For food, I carried 2-3 days worth at a time. Resupplies were possible in many of the smaller towns along the way, but don’t plan on a full grocery shop except in Portree. I did manage to find scones in Elgol, served by the sweetest elderly couple I’d ever met, and whisky and hot food at the Sligachan pub. Flodigarry Hostel also may have some food. Water is (overly) abundant, and I’ve never had to treat my water in Scotland. Just make sure there isn’t a sheep carcass upstream.

Maps can be found through Ordinance Survey, and Harvey Maps makes a beautiful weatherproof one as well. GPS tracks and a whole heap of more information can be found at Walk Highlands. Cicerone Guides makes a great guidebook.

Where to Sleep: The Skye Trail has a pretty even split of great wild camping, bothies, campgrounds, and hostels.

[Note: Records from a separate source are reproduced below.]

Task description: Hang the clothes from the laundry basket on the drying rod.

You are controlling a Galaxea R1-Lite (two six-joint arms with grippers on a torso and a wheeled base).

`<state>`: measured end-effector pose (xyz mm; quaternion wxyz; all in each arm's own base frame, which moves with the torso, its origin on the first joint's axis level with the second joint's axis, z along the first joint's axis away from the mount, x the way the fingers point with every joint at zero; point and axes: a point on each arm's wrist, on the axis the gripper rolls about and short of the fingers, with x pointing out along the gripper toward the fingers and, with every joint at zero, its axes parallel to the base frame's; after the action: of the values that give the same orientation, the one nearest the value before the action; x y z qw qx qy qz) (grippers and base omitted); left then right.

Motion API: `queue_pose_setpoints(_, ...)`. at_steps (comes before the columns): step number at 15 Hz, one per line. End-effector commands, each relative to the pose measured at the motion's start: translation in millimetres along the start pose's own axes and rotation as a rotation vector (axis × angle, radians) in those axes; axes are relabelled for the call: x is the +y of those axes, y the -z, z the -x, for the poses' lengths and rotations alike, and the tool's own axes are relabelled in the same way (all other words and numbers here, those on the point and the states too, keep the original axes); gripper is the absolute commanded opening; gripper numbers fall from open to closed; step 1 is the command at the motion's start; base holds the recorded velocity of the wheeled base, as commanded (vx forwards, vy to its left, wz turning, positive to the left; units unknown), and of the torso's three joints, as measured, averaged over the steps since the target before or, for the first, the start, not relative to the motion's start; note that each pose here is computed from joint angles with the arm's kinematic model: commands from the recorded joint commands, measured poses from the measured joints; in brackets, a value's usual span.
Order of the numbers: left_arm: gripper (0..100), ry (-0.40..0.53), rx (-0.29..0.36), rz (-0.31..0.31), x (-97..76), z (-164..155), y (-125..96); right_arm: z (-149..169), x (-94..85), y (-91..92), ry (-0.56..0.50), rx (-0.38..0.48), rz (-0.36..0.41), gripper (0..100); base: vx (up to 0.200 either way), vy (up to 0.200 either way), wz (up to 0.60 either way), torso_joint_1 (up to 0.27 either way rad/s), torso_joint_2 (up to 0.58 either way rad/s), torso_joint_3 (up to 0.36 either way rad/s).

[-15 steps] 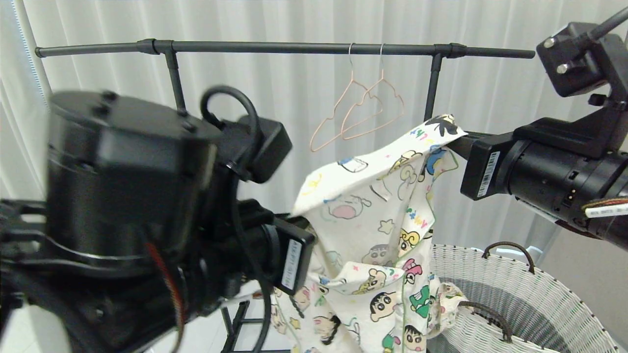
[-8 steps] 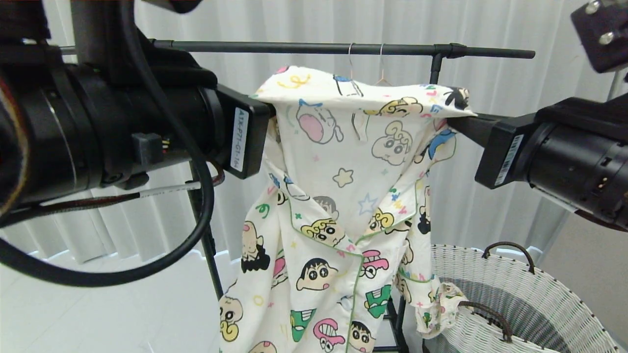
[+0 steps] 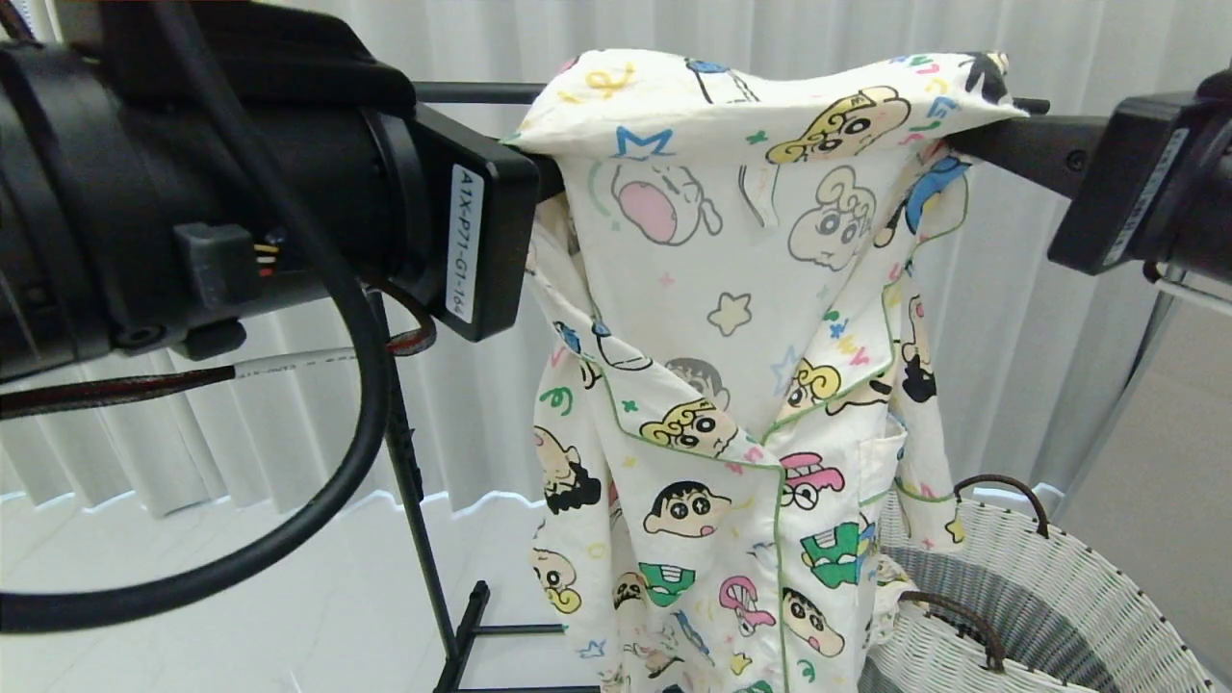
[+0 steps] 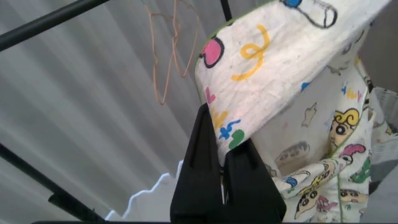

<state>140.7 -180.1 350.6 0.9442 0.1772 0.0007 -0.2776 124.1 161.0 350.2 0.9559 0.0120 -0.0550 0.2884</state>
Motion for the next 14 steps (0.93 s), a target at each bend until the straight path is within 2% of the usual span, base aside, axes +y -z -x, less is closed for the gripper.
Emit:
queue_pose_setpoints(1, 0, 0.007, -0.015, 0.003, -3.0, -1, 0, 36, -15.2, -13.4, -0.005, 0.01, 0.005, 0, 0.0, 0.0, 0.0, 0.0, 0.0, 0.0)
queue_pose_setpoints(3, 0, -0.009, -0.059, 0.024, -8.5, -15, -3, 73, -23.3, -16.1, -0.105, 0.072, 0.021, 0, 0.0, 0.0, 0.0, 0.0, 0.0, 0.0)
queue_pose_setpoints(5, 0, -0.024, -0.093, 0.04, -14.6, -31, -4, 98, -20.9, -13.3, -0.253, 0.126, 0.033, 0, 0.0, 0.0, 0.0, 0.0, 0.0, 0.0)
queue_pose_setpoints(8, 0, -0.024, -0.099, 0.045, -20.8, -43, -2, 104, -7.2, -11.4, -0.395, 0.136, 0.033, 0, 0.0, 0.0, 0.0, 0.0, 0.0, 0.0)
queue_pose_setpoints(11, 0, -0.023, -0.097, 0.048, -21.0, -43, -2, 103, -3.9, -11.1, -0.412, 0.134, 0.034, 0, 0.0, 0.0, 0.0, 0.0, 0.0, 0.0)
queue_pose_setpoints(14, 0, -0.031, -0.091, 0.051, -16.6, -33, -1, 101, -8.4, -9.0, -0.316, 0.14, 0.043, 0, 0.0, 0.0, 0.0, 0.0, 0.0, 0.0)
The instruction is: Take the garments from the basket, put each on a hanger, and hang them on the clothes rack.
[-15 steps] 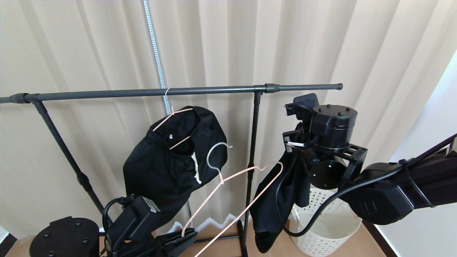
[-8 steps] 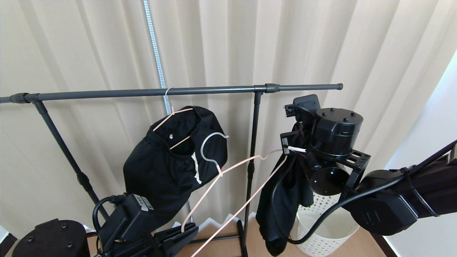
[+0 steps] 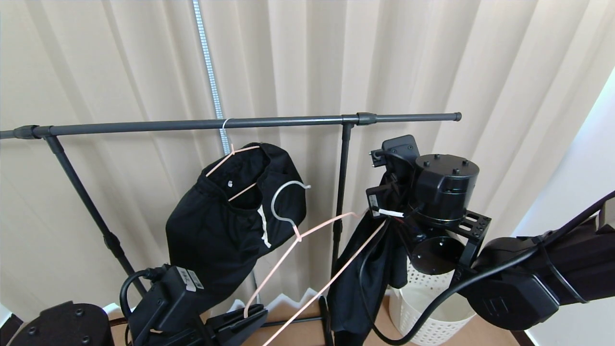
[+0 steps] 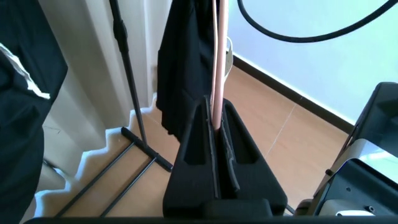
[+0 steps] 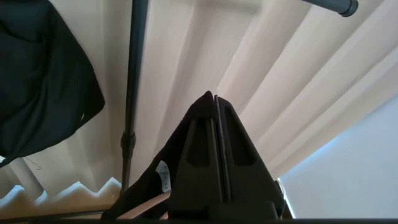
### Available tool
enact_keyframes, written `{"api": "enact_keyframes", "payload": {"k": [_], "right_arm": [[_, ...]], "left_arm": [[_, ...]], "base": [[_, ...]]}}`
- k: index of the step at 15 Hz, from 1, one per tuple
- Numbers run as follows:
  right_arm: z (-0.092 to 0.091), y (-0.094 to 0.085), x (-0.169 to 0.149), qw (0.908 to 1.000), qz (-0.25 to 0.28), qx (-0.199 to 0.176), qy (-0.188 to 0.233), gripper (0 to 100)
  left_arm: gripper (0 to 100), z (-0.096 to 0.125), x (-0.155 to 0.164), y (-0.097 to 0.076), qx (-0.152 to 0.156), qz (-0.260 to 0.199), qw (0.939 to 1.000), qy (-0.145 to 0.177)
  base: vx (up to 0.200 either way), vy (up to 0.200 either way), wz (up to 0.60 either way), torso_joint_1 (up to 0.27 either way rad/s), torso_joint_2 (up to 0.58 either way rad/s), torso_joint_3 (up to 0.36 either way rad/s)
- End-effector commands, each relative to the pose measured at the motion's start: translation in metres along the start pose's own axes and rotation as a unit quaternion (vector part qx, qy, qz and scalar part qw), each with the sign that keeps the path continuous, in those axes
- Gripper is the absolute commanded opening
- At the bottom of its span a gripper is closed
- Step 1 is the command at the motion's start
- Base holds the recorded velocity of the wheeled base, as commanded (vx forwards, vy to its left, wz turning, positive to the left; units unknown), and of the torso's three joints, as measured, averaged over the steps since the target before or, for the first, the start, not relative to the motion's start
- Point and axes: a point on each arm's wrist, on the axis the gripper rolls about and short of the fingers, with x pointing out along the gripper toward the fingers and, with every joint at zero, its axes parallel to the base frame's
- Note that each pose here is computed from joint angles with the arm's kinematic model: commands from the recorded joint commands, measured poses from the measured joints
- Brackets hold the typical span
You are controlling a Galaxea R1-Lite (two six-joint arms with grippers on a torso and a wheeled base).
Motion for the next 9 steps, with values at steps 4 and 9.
{"api": "enact_keyframes", "payload": {"k": [4,9], "right_arm": [[0.000,0.006,-0.005,0.9999,0.011,-0.003,-0.002,0],[-0.002,0.016,-0.018,0.9993,0.035,-0.014,-0.002,0]], "left_arm": [[0,0.002,0.003,0.002,-0.001,0.006,0.9999,-0.009],[0,-0.001,0.006,0.009,-0.007,0.022,0.9997,-0.001]], "base": [[0.000,0.000,0.00,0.000,0.00,0.000],[0.000,0.000,0.00,0.000,0.00,0.000]]}}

For wild camping, Scotland is one of the few countries with an Outdoor Access Law, which essentially allows anybody to recreate on any land as long as they respect both the land and the landowners. Basically, you’re free to pitch your tent anywhere, within reason. Look for some spectacular wild camping spots near the abandoned village of Boreraig, and in the Cuillin. Durable surfaces are preferred, and take care to stay at least 200 feet back from water sources. Practice Leave No Trace, and make sure to leave your camp area better than you found it. Familiarize yourself with the Outdoor Access Law before you go.

If wild camping isn’t your thing, there are plenty of other option. You’ll find Camasunary bothy on the south end of the Cuillin. It offers a dry roof over your head, some bunks, and a place to sit. You’ll often be sharing bothies with other hikers, so be respectful! To the north of the mountains there is Sligachan, which offers a charming hotel and established campground (for a small fee). Portree has a wealth of hostels and hotels, and you’ll find Flodigarry Hostel north of Trotternish Ridge. When I was there in 2017, you could pitch your tent outside the hostel for a fee, and make use of the kitchen and living space inside.

Camasunary Bothy, outside the Cuillin.

Want More?

There are so many sidetrips from the Skye Trail that it frankly warrants its very own report. The trail brings you right through the Cuillin, which allows for fantastic ridgewalking and exploration. Check out Loch Coruisk, walk to Glen Brittle, tiptoe around the Bad Step, summit Bla Bheinn.. the possibilities are endless. Check out the Walk Highlands section.

For in town activities, Portree and Broadford make for a delightful afternoon of shopping and eating. Spend a few days before of after trip exploring the rest of the Isle.